TASK STATEMENT: What is needed is an exact copy of the lines from the one containing "3: (114, 190, 0.64)" through the last line of the records, with no pictures.

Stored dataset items
----

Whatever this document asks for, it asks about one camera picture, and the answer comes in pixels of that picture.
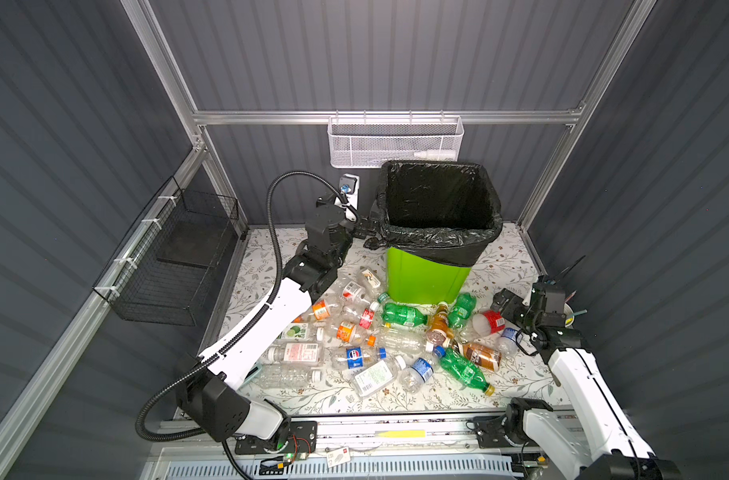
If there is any red white round bottle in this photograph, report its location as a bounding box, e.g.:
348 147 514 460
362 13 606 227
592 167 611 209
471 310 506 337

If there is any clear bottle red white label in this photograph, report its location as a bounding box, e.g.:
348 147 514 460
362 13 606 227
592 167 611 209
342 280 373 307

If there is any clear bottle blue label front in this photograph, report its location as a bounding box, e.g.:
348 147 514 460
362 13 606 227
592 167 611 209
400 357 435 394

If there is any clear bottle blue label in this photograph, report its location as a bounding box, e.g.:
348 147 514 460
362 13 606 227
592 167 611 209
400 357 435 394
496 327 520 358

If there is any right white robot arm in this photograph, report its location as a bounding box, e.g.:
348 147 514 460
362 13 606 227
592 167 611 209
492 277 683 479

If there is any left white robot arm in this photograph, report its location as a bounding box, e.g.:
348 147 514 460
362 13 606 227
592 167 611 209
174 202 354 444

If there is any black bin liner bag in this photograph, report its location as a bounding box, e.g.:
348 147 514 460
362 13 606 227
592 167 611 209
364 160 504 267

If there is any white cup pencil holder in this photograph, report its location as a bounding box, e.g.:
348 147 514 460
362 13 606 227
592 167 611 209
564 304 575 327

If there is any brown Nescafe bottle lying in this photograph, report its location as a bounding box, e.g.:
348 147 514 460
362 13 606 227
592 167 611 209
453 340 503 372

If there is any clear bottle orange label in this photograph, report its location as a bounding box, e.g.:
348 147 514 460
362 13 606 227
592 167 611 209
294 299 342 323

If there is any clear bottle green lime label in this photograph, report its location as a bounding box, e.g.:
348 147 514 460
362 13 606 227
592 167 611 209
278 323 326 342

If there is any brown Nescafe bottle upright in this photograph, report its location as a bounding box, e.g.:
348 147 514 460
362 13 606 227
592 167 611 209
427 302 450 346

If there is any clear bottle orange cap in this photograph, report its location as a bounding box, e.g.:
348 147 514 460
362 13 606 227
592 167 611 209
330 321 377 346

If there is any green bottle yellow cap left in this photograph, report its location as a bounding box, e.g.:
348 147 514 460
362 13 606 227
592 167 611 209
377 292 428 328

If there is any clear bottle pink label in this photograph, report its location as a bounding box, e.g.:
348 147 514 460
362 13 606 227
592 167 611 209
260 342 324 367

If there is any Pepsi label clear bottle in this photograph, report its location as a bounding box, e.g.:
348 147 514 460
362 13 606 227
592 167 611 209
330 346 388 371

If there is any clear crumpled bottle centre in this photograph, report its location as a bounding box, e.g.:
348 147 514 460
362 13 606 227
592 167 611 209
376 330 428 356

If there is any clear bottle white green label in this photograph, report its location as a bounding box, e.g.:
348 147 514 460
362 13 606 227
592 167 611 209
352 355 407 398

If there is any clear ribbed empty bottle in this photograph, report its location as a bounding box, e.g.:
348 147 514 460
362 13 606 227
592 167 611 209
252 365 324 389

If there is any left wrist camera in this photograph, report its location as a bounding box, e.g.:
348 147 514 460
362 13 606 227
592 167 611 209
338 173 360 208

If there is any white wire wall basket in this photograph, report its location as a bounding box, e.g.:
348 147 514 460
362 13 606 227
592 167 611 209
326 114 465 169

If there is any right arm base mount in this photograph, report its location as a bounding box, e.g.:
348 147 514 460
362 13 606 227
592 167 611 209
472 415 524 449

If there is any black wire wall basket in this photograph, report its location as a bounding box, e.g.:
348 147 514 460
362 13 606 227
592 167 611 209
94 181 240 327

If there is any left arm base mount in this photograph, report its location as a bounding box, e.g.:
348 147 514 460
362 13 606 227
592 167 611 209
234 420 318 455

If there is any white tag on rail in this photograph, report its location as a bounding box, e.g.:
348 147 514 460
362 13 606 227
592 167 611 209
326 447 352 469

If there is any black corrugated cable left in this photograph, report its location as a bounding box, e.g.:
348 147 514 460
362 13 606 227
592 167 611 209
134 170 348 480

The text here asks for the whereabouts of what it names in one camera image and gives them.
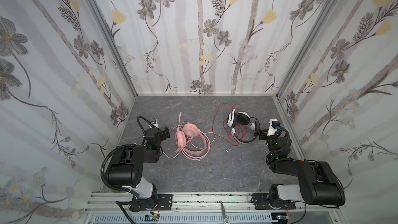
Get pink headphones with cable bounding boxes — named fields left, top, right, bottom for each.
left=163, top=112, right=216, bottom=161

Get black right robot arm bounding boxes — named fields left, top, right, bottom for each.
left=259, top=128, right=346, bottom=208

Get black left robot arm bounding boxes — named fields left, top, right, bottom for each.
left=100, top=116, right=170, bottom=213

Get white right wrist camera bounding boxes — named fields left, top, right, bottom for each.
left=267, top=118, right=281, bottom=136

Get black white headphones red cable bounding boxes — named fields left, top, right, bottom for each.
left=212, top=103, right=261, bottom=146

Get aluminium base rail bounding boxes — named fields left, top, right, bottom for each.
left=80, top=192, right=346, bottom=224

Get white perforated cable duct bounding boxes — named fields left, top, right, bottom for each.
left=93, top=212, right=278, bottom=224

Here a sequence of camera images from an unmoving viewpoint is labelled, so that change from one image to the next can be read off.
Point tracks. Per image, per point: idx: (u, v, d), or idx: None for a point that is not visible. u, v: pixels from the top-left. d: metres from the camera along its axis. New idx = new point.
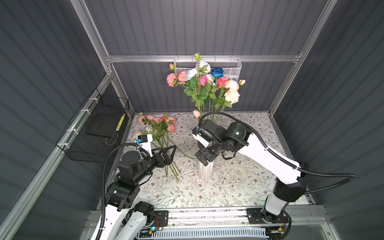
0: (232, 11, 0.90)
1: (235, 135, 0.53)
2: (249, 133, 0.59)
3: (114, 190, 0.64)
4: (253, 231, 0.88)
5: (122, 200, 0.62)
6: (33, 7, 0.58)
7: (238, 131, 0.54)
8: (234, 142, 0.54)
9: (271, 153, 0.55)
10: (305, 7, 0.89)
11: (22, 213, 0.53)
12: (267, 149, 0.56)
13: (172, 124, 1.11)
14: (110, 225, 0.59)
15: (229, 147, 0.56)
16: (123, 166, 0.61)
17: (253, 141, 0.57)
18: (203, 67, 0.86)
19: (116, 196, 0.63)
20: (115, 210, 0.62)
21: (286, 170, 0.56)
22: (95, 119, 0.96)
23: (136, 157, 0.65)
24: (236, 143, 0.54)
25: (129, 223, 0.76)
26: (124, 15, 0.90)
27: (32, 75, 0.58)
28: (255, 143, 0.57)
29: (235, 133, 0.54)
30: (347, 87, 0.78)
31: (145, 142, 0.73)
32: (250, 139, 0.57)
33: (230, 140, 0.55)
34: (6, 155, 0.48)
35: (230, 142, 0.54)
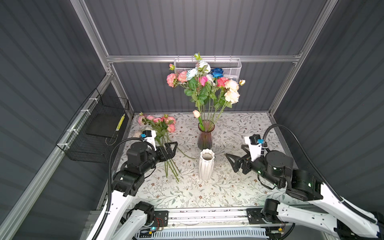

----

ANSWER TO THE EXERCISE:
3: (114, 190, 0.64)
4: (253, 231, 0.88)
5: (122, 200, 0.62)
6: (33, 7, 0.58)
7: (238, 131, 0.54)
8: (234, 142, 0.54)
9: (271, 153, 0.55)
10: (305, 7, 0.89)
11: (22, 213, 0.53)
12: (267, 149, 0.56)
13: (172, 124, 1.11)
14: (110, 225, 0.59)
15: (229, 147, 0.56)
16: (123, 166, 0.61)
17: (253, 141, 0.57)
18: (203, 67, 0.86)
19: (116, 196, 0.63)
20: (115, 210, 0.62)
21: (286, 170, 0.56)
22: (95, 119, 0.96)
23: (136, 157, 0.65)
24: (236, 143, 0.54)
25: (129, 223, 0.76)
26: (124, 15, 0.90)
27: (32, 75, 0.58)
28: (255, 143, 0.57)
29: (235, 133, 0.54)
30: (347, 87, 0.78)
31: (145, 142, 0.73)
32: (250, 139, 0.57)
33: (230, 140, 0.55)
34: (6, 155, 0.48)
35: (230, 142, 0.54)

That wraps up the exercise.